Por su parte, el montaje dirigido por Ahinoa Amestoy del esperpento Los cuernos de don Friolera venía precedido de excelentes comentarios, cuando se exhibió en los Teatros del Canal en Madrid y por supuesto, pudimos confirmarlo en la presentación del grupo en el Festivalle, donde el aplauso fue de pie, como no podía ser de otra manera. Excelente en todo sentido, y de una rabiosa actualidad, donde en un espacio “a modo de panóptico” el protagonista atenazado por las dudas sobre cuál debería ser su correcto proceder, se ve presa de “una supuesta colectividad que lo observa y lo acorrala como si estuviese en una cárcel o un matadero”, en palabras de Amestoy.

De las pocas obras valleinclanianas con marbete “made in Costa Rica”, tenemos que destacar sobre todas, Los cuernos de don Friolera, estrenada por el Teatro del Ángel el 9 de junio de 1977, dirigida por Alejandro Sieveking y apoyada por la Embajada de España en Costa Rica. En esta propuesta, se suprimieron del Prólogo y del Epílogo, las conversaciones de Don Estrafalario y don Manolito, pues el director consideró que esos personajes estaban puestos “como elementos de análisis teórico en relación con la literatura española” y aunque “esto es muy interesante para el estudioso, (era) poco claro para el espectador”. Sin embargo, la puesta fue digna y el trabajo actoral competente.
Carlos Morales en su crítica señaló que los del Ángel hacían “uno de sus aportes más valiosos al teatro local”. Destacó a todo el elenco “que ha tomado con verdadero amor la empresa de rescatar y revivir a Valle-Inclán.” Dijo que Lucho Barahona, en su papel de Don Friolera, componía “el personaje más completo que se le haya visto” y que su composición “debía figurar en buen sitio dentro de la historia del teatro hispanoamericano”, para agregar de seguido: “Y créanlo que no me estoy excediendo”. Cerró diciendo que el Ángel nos ponía “al frente del más puro y genial Valle-Inclán. …Imposible no verlo”.
El 14 de noviembre de 1997 la Compañía Nacional de Teatro estrenó Retablo de la avaricia, la lujuria y la muerte (sin El Embrujado), dirigida por Jaime Hernández, quien dejó la vida terrena hace pocos días.
Por falta de información y divulgación no podríamos quejarnos, porque fue suficiente; aunque quizás sí, por otros motivos. Cañas Escalante destacó en cada una de las piezas el trabajo de los que lo hicieron a conciencia y con altura; pero también señaló lo que consideró añadidos desacertados de dirección.
El comentario de Andrés Sáenz, por demás prolijo, igualmente aludió a los méritos de la puesta; pero también seguía preguntándose el porqué de los agregados innecesarios del director para unas obras que presentan de suyo una “acción clara, sencilla y concisa”. Yo, por mi parte, siempre he creído que la obra de Valle-Inclán se basta y se sobra.
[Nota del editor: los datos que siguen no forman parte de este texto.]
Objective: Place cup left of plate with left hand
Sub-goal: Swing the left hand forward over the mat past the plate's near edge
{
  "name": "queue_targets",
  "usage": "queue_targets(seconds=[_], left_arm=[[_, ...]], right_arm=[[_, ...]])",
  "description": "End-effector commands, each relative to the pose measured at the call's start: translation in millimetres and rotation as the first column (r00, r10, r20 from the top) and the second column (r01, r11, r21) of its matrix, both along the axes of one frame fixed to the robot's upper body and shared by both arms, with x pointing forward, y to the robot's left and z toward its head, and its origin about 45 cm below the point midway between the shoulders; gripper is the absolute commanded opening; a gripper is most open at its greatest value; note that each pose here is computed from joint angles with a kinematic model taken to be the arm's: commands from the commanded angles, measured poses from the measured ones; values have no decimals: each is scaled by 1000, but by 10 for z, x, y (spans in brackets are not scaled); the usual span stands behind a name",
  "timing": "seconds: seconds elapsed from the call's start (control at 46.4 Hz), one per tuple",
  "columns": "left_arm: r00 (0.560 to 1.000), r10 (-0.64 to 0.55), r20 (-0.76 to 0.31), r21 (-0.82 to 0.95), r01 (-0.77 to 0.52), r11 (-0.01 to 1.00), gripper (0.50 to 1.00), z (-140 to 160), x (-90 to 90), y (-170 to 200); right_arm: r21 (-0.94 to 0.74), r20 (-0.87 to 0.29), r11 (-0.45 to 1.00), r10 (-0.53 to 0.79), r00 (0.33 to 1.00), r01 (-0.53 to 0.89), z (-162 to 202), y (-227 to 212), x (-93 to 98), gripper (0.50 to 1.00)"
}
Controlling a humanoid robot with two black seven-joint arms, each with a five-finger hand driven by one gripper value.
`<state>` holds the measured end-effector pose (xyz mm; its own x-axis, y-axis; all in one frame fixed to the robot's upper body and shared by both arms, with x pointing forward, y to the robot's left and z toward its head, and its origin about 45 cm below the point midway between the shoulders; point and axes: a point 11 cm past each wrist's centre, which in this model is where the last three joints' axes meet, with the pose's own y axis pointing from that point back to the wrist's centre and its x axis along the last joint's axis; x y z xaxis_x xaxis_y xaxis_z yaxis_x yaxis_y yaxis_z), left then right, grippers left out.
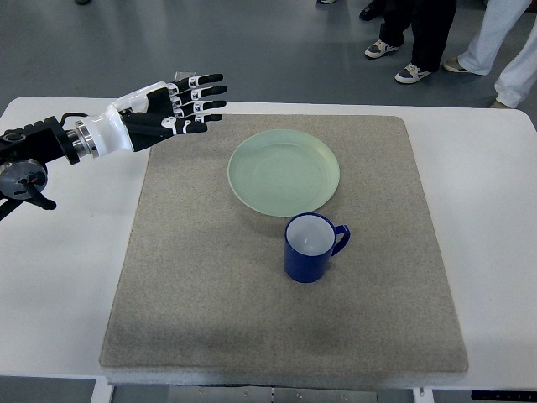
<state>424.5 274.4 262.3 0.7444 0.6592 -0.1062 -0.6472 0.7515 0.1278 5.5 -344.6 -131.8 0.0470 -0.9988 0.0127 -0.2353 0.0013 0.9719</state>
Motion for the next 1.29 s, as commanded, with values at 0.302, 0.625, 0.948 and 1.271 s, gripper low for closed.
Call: queue_targets(seconds=[0.302, 0.625, 0.948, 1.271], left_arm=[[999, -47, 27, 130, 43, 991, 999, -42, -89, 99], [996, -80, 29, 127, 76, 989, 999, -42, -124, -13], [999, -47, -1, 110, 47, 993, 999, -235, -48, -66], [1000, -11, 8, 108, 10, 994, 999, -225, 62, -31]], right_arm=[[0, 0, 1000, 0, 1000, 0, 0, 0, 0, 932], [0, 0, 1000, 0, 1000, 0, 0, 0, 0, 932], [0, 0, 1000, 0, 1000, 0, 0, 0, 0, 932], [0, 0, 1000, 0, 1000, 0, 0, 0, 0, 932]])
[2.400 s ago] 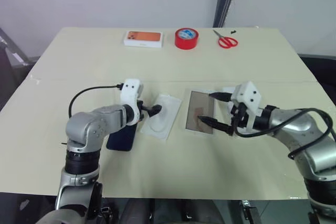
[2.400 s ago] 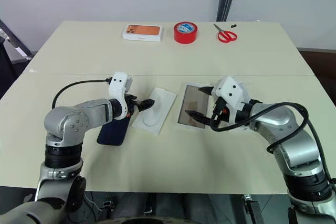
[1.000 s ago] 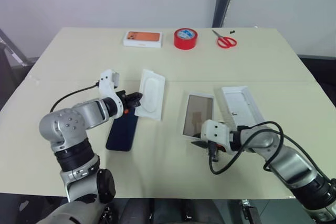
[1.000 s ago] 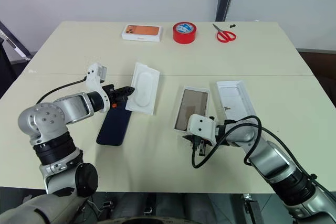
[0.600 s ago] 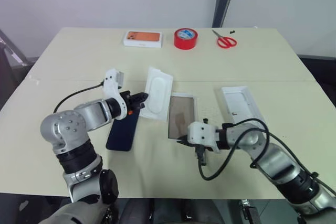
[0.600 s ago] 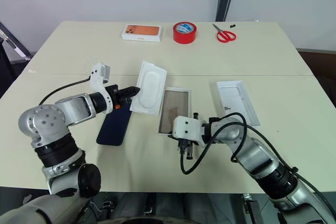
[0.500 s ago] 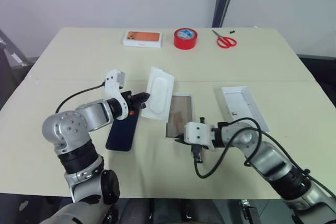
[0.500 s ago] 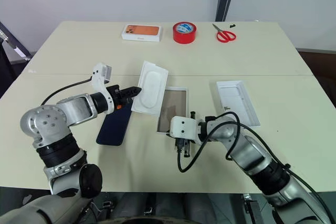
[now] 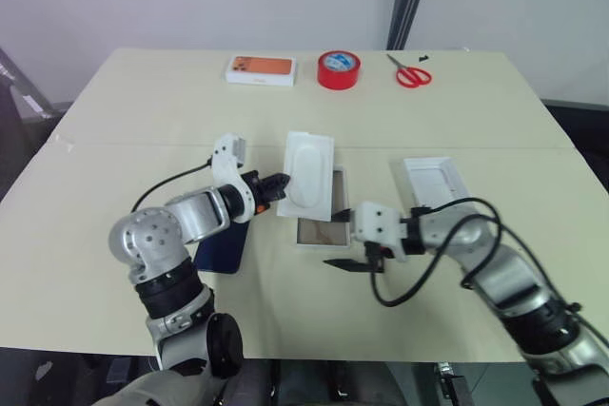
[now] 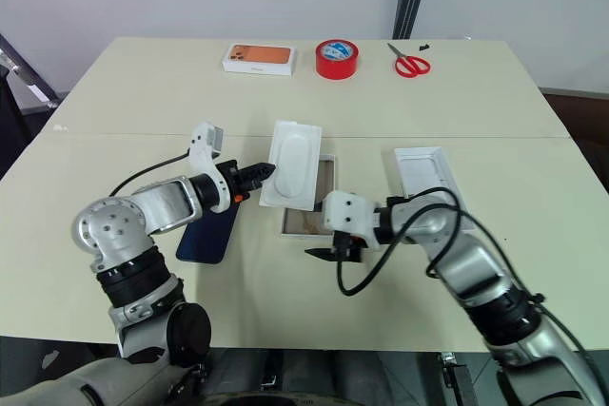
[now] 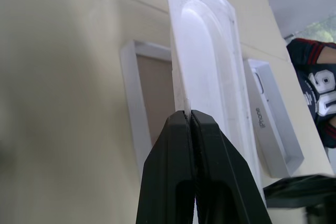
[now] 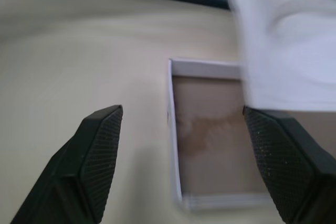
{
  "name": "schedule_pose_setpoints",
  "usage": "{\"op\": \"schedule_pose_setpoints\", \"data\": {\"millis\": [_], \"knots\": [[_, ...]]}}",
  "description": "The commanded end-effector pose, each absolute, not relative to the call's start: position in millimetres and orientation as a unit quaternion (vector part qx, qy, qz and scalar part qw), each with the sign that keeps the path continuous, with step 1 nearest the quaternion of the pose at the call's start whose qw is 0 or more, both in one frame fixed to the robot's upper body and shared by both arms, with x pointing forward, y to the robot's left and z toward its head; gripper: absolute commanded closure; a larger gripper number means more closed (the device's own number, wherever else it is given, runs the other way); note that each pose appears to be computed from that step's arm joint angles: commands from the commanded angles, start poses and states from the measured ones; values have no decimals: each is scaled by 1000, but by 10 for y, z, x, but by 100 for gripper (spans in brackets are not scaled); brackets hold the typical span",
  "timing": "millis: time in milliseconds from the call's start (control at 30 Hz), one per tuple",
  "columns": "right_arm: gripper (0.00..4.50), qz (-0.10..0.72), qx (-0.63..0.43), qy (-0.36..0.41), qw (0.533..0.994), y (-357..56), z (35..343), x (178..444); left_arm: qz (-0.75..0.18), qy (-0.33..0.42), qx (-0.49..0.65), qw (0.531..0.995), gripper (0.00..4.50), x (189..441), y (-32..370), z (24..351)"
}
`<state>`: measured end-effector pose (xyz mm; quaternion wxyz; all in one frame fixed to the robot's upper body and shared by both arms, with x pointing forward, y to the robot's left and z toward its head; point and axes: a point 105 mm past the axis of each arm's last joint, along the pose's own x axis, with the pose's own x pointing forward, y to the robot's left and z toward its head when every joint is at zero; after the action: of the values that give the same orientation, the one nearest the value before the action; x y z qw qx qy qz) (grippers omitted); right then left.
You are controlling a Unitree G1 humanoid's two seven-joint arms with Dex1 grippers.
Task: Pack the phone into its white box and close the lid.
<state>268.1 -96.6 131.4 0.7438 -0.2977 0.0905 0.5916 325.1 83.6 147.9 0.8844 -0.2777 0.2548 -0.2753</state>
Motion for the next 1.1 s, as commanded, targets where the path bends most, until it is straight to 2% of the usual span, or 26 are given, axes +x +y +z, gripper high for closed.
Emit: {"op": "schedule_pose_setpoints", "data": {"millis": [33,267,667,767,933,967,1000,1100], "knots": [[55,590,-301,82,745,-1039,1457,2638,-280,263,-266,884,450,3218,723,1467],[55,542,-335,92,766,-1240,1439,2822,-276,279,-268,880,450,3210,645,1394],[55,526,-341,83,774,-1262,1439,2883,-282,304,-277,867,450,3150,513,1273],[49,526,-342,82,774,-1262,1440,2884,-282,307,-279,865,362,3137,500,1255],[49,524,-341,79,777,-1255,1457,2903,-298,289,-293,861,117,3126,492,1344],[49,522,-340,77,778,-1253,1462,2912,-303,283,-297,861,57,3126,501,1373],[49,520,-336,76,782,-1250,1473,2926,-311,274,-299,860,18,3120,515,1415],[49,507,-311,79,800,-1245,1519,2988,-333,252,-293,860,18,3093,567,1517]]}}
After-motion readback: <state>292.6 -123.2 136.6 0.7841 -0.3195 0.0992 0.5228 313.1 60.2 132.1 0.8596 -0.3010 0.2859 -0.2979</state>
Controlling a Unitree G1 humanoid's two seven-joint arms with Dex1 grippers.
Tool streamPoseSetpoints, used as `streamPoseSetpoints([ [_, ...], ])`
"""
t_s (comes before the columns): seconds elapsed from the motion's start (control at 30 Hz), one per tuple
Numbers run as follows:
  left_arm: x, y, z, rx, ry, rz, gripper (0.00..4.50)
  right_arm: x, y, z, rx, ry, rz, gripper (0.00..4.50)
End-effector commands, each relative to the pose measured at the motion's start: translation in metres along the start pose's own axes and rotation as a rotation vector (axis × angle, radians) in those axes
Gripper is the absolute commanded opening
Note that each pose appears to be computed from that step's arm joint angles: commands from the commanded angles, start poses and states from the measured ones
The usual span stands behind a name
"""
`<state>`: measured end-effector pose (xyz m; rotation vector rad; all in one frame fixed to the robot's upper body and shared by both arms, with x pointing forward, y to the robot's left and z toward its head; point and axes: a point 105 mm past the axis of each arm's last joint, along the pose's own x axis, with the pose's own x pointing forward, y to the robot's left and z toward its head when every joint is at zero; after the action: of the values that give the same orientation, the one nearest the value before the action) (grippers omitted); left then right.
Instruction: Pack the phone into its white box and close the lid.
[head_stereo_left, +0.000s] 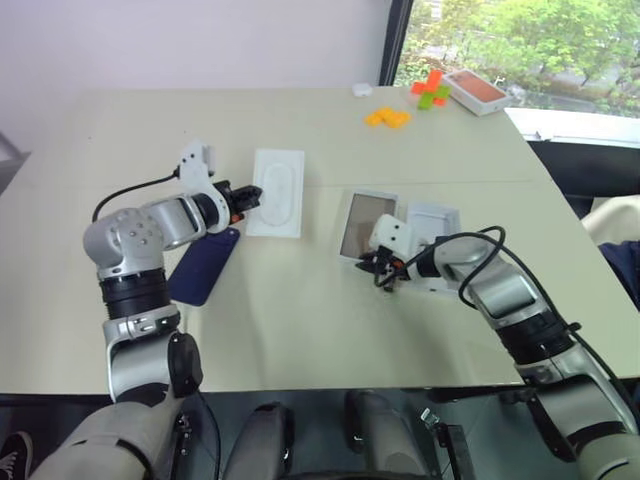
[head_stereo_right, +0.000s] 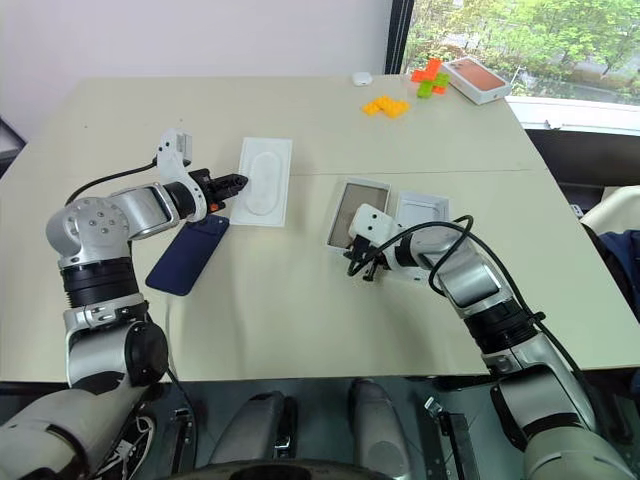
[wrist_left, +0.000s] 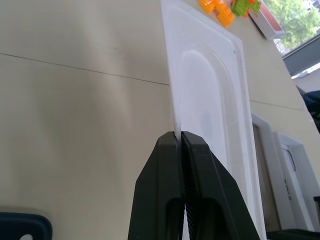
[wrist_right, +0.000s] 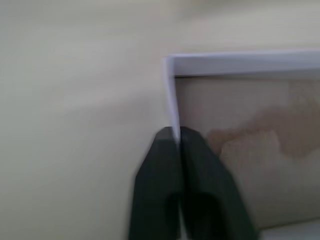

Quedará para otro momento ampliar sobre lo referido someramente y recordar otros montajes de obras de Valle, como las que trajo la Compañía de María José Goyanes, en agosto de 1978 y el montaje de Divinas palabras que dirigió en marzo de 1981, José Tamayo, con elenco nacional.
Eso es todo por ahora. Lo siento. El espacio nos pone límites.